## Your goal
Go from the first line below to the one with "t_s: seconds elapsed" and print each line exactly.

━━━━━ Supplied material

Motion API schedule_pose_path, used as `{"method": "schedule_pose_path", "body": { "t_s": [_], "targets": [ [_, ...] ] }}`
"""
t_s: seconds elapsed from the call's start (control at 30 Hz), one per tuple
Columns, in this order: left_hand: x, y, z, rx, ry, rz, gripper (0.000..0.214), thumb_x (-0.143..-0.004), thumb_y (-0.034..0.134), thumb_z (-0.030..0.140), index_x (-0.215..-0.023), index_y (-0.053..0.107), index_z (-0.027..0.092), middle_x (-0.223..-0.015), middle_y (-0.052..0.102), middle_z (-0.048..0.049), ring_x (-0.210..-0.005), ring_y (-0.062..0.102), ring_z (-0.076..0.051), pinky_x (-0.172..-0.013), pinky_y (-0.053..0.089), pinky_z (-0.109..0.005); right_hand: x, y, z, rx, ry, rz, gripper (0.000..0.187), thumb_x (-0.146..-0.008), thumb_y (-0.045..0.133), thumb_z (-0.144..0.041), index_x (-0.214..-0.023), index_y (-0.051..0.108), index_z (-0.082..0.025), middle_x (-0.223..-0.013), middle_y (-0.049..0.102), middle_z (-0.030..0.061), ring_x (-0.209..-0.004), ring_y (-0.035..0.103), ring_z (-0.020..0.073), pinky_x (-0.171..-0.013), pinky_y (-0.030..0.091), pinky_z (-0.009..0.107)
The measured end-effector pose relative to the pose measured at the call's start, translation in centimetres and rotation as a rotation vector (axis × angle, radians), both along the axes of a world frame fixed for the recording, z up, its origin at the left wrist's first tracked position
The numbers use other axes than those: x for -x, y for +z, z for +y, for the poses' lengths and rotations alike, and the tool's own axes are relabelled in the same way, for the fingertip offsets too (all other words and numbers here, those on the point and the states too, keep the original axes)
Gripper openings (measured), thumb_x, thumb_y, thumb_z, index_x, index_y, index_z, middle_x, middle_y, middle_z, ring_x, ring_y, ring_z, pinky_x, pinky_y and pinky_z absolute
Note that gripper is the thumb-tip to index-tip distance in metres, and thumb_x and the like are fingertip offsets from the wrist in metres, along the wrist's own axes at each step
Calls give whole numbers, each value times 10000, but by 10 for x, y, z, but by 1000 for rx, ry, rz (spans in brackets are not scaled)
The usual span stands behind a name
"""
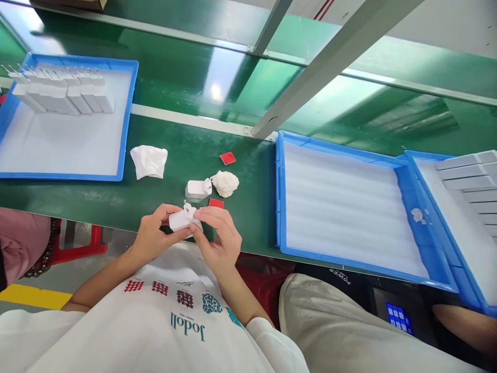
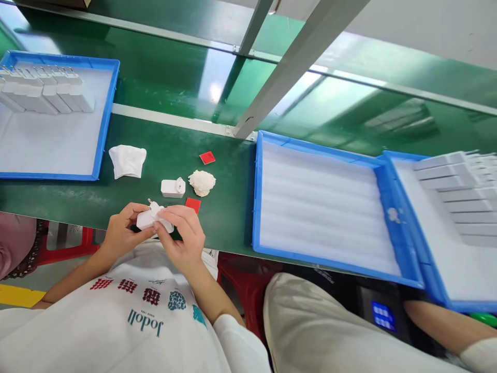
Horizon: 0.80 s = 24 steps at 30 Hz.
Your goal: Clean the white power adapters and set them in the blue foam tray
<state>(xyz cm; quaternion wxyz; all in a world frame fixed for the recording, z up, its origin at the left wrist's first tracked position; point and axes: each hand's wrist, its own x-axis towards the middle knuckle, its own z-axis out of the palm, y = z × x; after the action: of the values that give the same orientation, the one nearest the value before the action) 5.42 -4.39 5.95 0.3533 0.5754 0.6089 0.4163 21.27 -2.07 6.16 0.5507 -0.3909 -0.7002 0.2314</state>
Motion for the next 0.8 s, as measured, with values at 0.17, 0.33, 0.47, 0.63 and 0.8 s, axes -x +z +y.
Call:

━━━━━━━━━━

## Answer to this task
Motion API schedule_pose_path, used as `{"method": "schedule_pose_path", "body": { "t_s": [_], "targets": [ [_, ...] ] }}`
"""
t_s: seconds elapsed from the call's start (control at 30 Hz), one per tuple

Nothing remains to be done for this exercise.